Start of Provided data
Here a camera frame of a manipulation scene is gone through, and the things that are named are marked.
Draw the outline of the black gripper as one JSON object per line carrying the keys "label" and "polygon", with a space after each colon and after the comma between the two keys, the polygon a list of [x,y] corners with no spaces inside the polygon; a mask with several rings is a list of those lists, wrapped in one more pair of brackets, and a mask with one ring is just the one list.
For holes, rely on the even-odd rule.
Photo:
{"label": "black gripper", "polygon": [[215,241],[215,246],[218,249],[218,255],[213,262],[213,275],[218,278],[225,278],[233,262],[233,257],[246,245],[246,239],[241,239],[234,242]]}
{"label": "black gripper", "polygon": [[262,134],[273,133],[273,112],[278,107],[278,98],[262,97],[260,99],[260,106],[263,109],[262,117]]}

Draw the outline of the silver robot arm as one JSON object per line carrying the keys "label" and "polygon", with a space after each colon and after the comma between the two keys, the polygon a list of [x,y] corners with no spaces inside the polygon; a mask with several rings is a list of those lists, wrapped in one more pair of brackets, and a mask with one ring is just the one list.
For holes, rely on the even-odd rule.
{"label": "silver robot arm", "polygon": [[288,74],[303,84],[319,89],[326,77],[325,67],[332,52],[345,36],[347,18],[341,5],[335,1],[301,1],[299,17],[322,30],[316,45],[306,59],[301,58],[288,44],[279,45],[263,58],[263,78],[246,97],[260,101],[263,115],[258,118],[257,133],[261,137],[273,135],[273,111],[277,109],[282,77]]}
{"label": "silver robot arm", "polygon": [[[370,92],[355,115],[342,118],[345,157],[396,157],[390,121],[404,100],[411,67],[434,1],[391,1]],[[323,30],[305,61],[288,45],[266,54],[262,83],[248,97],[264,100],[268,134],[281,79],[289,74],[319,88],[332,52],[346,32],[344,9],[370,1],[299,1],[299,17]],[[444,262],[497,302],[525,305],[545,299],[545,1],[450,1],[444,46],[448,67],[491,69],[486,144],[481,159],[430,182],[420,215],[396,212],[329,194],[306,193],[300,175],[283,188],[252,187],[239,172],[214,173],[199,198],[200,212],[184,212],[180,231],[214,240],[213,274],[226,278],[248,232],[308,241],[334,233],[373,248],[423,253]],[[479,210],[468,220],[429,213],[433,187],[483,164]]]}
End of Provided data
### What this task involves
Every line from the one containing "Draw the outline of the silver" through the last line above should be retyped exactly; no other lines are wanted.

### Solved exercise
Draw the outline of the silver robot arm as one JSON object per line carrying the keys "label" and "polygon", with a space after each colon and after the comma between the two keys, the polygon a list of [x,y] corners with no spaces inside the polygon; a mask with several rings is a list of those lists, wrapped in one more pair of brackets, and a mask with one ring is just the one list.
For holes, rely on the even-odd rule.
{"label": "silver robot arm", "polygon": [[288,74],[303,84],[319,89],[326,77],[325,67],[332,52],[345,36],[347,18],[341,5],[335,1],[301,1],[299,17],[322,30],[316,45],[306,59],[301,58],[288,44],[279,45],[263,58],[263,78],[246,97],[260,101],[263,115],[258,118],[257,133],[261,137],[273,135],[273,111],[277,109],[282,77]]}
{"label": "silver robot arm", "polygon": [[[370,92],[355,115],[342,118],[345,157],[396,157],[390,121],[404,100],[411,67],[434,1],[391,1]],[[323,30],[305,61],[288,45],[266,54],[262,83],[248,97],[264,100],[268,134],[281,79],[289,74],[319,88],[332,52],[346,32],[344,9],[370,1],[299,1],[299,17]],[[444,262],[497,302],[525,305],[545,299],[545,1],[450,1],[444,46],[448,67],[491,69],[486,144],[481,159],[430,182],[420,215],[396,212],[329,194],[306,193],[300,175],[283,188],[252,187],[239,172],[214,173],[199,198],[200,212],[184,212],[180,231],[214,240],[213,274],[226,278],[248,232],[308,241],[334,233],[373,248],[423,253]],[[479,210],[468,220],[429,213],[433,187],[483,164]]]}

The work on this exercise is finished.